→ **Exercise aim**: Your task is to copy the lines of the data below from the line holding "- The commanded" through the line holding "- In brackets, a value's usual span", inclusive, exactly and with nothing added.
== Data block ==
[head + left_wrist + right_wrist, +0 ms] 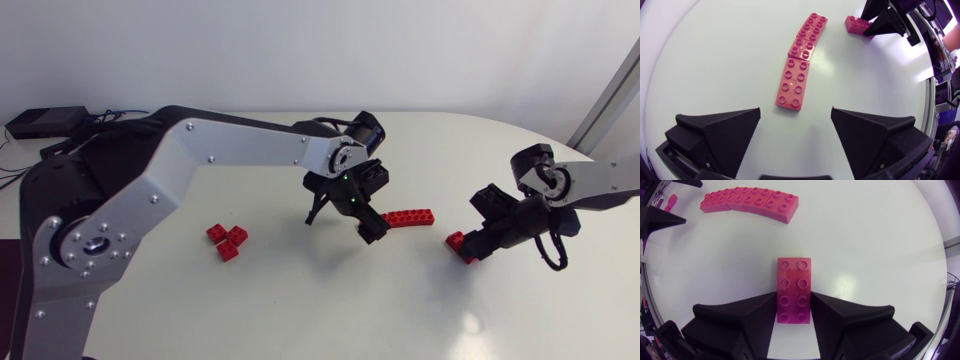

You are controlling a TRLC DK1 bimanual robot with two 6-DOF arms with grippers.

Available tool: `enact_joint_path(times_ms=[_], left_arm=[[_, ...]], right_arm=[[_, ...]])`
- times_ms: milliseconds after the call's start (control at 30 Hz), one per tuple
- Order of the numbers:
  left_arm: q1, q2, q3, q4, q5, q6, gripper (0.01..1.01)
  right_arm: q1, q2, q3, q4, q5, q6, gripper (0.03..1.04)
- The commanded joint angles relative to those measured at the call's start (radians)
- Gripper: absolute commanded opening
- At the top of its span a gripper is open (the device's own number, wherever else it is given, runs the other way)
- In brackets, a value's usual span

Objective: Sort duplo bricks by size, large to the right and small to the left

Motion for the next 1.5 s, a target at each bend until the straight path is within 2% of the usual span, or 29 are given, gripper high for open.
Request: enact_joint_path(times_ms=[0,33,200,300,400,500,733,1000,1233,1367,1467], left_arm=[[0.001,0.022,0.024,-0.028,0.01,0.023,0.979],[0.004,0.016,0.013,-0.034,0.012,0.024,0.979],[0.035,-0.043,-0.07,-0.019,0.021,0.04,0.979],[0.046,-0.076,-0.125,0.015,0.021,0.049,0.979],[0.05,-0.069,-0.123,0.03,0.021,0.053,0.979],[0.041,-0.036,-0.073,0.03,0.021,0.053,0.979],[0.029,0.053,0.059,0.018,0.047,0.06,0.977],[0.015,0.138,0.185,-0.068,0.055,0.078,0.974],[0.004,0.178,0.26,-0.137,0.056,0.101,0.972],[-0.01,0.207,0.317,-0.166,0.055,0.112,0.936],[-0.013,0.244,0.387,-0.226,0.056,0.116,0.838]], right_arm=[[0.013,0.04,0.007,0.005,0.006,0.025,0.97],[0.019,0.023,0.007,0.003,-0.002,0.025,1.0],[0.081,-0.058,0.023,0.005,-0.005,0.053,1.0],[0.137,-0.055,0.065,-0.002,-0.002,0.082,1.0],[0.173,-0.032,0.105,-0.009,0.008,0.103,1.0],[0.177,-0.032,0.112,-0.014,0.008,0.116,1.0],[0.154,-0.084,0.03,-0.012,-0.005,0.085,1.0],[0.104,-0.169,-0.042,-0.017,-0.043,0.05,1.0],[0.073,-0.199,-0.033,-0.038,-0.06,0.03,1.0],[0.073,-0.221,-0.03,-0.051,-0.061,0.027,1.0],[0.068,-0.233,-0.033,-0.052,-0.061,0.024,1.0]])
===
→ **Output below**:
- The commanded joint angles relative to those measured at the call's start (radians)
- Gripper: absolute commanded opening
- At the top of its span a gripper is open (the device's own number, wherever else it is given, runs the other way)
- In brackets, a value's usual span

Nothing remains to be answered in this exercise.